Bir toplanış, bir kapma, yutma ve dönüştürme aygıtı olan devletin uyguladığı faşizm ve vahşet karşısında kitlelerin almış olduğu pozisyon, ‘insanın iyi olan doğasını devletler bozmuştur’ sayıklamasını yerle bir eder. Çünkü söz konusu yurttaşın hayali öznelerle bezenmiş milliyetçi hezeyanı devletin her türlü vahşetini olumlayan ve meşrulaştıran ideolojik bir reflekse çoktan dönüşmüştür. Sosyal medyada ‘Bu gün Ankara’da yasımız var’ tagına karşı ‘Bu gün Gar Meydanında şenlik var’ söylemi hiçbir reel politiğin açıklayamayacağı türden bir kusma, hınç, aşağılama ve acınası bir alçalma gösterisine dönüşmüştür.

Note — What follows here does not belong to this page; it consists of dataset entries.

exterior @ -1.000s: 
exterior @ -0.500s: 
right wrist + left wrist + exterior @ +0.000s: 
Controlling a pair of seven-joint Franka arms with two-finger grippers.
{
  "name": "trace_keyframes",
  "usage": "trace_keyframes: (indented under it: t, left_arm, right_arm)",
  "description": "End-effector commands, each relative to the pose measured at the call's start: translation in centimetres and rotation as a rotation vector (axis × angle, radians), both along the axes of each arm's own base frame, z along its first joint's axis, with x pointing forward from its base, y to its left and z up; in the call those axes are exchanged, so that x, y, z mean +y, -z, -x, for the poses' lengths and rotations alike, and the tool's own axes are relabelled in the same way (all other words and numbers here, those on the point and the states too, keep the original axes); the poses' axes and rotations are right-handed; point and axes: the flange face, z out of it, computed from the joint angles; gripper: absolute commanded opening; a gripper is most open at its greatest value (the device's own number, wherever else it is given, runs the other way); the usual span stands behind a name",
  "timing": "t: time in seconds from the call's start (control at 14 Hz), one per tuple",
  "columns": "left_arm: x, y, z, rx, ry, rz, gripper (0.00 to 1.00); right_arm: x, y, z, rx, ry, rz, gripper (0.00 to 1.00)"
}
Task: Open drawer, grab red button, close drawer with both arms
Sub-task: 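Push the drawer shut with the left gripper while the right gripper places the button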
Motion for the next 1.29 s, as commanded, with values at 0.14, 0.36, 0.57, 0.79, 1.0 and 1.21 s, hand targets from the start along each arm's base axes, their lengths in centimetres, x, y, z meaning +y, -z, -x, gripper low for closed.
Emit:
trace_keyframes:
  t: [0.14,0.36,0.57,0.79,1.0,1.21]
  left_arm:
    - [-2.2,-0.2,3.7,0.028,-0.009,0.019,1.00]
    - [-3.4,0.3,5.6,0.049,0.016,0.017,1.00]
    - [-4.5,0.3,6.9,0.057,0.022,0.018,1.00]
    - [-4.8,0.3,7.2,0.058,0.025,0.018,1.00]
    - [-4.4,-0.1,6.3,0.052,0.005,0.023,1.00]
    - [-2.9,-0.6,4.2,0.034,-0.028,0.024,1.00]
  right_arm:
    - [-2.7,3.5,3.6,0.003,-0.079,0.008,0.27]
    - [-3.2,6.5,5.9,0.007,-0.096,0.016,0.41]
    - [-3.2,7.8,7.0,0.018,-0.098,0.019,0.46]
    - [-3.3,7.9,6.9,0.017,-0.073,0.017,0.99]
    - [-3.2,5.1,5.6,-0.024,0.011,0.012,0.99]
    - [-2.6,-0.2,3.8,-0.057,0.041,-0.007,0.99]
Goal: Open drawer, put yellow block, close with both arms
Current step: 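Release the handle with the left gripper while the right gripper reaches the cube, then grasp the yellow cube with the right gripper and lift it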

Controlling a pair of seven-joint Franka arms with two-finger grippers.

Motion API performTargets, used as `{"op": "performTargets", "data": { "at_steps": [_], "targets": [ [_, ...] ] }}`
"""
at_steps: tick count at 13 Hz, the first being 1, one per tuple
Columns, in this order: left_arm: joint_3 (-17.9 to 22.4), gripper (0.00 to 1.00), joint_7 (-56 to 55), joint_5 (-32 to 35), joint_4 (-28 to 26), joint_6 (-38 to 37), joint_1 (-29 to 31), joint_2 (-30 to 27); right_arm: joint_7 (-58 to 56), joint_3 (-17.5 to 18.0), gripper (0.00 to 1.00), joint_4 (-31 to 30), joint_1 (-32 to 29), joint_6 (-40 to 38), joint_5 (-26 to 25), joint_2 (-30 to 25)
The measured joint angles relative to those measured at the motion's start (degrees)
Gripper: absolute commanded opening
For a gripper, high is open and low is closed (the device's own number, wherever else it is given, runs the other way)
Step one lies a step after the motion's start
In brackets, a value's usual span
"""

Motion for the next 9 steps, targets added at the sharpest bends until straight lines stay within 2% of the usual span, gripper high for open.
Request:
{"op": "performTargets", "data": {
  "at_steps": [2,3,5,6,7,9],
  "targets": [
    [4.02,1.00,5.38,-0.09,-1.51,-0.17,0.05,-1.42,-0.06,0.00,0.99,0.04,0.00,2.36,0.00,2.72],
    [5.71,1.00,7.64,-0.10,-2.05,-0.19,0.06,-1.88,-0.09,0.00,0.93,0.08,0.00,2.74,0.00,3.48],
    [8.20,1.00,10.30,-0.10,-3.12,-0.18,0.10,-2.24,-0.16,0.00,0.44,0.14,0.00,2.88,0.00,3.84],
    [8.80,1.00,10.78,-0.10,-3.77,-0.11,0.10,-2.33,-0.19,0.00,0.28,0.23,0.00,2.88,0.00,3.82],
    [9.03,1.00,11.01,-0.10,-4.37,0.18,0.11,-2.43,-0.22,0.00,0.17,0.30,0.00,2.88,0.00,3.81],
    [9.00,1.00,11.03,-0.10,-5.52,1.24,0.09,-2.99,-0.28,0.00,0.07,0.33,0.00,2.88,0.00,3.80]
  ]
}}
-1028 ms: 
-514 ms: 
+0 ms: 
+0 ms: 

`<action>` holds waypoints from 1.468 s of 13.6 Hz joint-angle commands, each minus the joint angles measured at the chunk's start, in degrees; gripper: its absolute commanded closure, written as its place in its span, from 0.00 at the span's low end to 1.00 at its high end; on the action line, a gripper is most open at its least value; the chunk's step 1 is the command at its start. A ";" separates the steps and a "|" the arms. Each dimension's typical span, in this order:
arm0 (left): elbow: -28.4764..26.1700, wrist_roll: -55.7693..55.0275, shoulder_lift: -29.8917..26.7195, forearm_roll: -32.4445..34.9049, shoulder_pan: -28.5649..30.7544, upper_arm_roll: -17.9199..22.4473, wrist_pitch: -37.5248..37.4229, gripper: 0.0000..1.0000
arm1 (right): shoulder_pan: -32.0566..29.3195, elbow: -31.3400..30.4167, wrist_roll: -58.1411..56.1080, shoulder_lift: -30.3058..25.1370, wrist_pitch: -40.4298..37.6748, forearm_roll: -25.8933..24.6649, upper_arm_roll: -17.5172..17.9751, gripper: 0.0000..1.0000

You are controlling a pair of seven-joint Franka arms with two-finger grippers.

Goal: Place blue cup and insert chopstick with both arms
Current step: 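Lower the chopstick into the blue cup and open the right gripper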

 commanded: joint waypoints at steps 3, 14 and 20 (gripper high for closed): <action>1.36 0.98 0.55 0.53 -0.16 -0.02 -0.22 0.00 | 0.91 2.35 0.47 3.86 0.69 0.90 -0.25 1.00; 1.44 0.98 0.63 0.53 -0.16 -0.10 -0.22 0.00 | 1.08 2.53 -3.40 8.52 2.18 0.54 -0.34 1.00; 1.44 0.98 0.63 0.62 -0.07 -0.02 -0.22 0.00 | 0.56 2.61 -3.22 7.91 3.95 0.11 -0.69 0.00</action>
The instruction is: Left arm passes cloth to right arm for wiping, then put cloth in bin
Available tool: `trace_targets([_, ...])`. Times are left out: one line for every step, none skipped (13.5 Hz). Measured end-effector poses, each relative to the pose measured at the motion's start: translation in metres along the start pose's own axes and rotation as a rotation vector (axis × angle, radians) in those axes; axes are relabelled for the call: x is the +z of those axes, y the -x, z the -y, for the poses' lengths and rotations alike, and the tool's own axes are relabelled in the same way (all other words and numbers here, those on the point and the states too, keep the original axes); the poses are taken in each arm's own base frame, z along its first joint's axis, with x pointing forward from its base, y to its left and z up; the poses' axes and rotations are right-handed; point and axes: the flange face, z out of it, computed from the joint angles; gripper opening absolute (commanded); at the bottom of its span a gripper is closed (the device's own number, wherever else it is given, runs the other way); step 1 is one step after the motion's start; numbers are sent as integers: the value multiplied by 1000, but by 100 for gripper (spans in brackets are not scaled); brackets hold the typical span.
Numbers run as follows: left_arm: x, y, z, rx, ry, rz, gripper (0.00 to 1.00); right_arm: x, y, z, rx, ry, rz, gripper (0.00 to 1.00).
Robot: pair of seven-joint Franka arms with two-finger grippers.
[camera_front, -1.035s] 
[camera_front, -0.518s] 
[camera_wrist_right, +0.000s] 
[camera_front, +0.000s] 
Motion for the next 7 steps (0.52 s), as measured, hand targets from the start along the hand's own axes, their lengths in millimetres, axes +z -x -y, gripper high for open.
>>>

Kendini karizmatik lider ile özdeşleştirip güce tapan hınç dolu kitlelere dönüşen, Fromcu anlamda özgürlükten kaçan ve mutlak otoriteye biat eden bu güruhların ilk fırsatta üzerlerine yürüyecekleri toplulukların özgürlük isteyen topluluklar olması olağandır. Kürtlerin ve devrimcilerin üzerine her fırsatta sürülen bu kitlelerin maddi arzuları sürekli üretilirken Neo-Osmanlı mitini bütün siyasal argümanlarına yediren AKP bu kitlelerin Batı karşısındaki nefret-hayranlık karışımı kompleksini sürekli kaşıyarak toplumsal bir içe kapanmacılığı yaratıp Halep’te Cuma namazı kılma fantezisini ‘Büyük Türklük’ yanılsamasına iliştirerek faşizmin harcını karmaya devam etmektedir.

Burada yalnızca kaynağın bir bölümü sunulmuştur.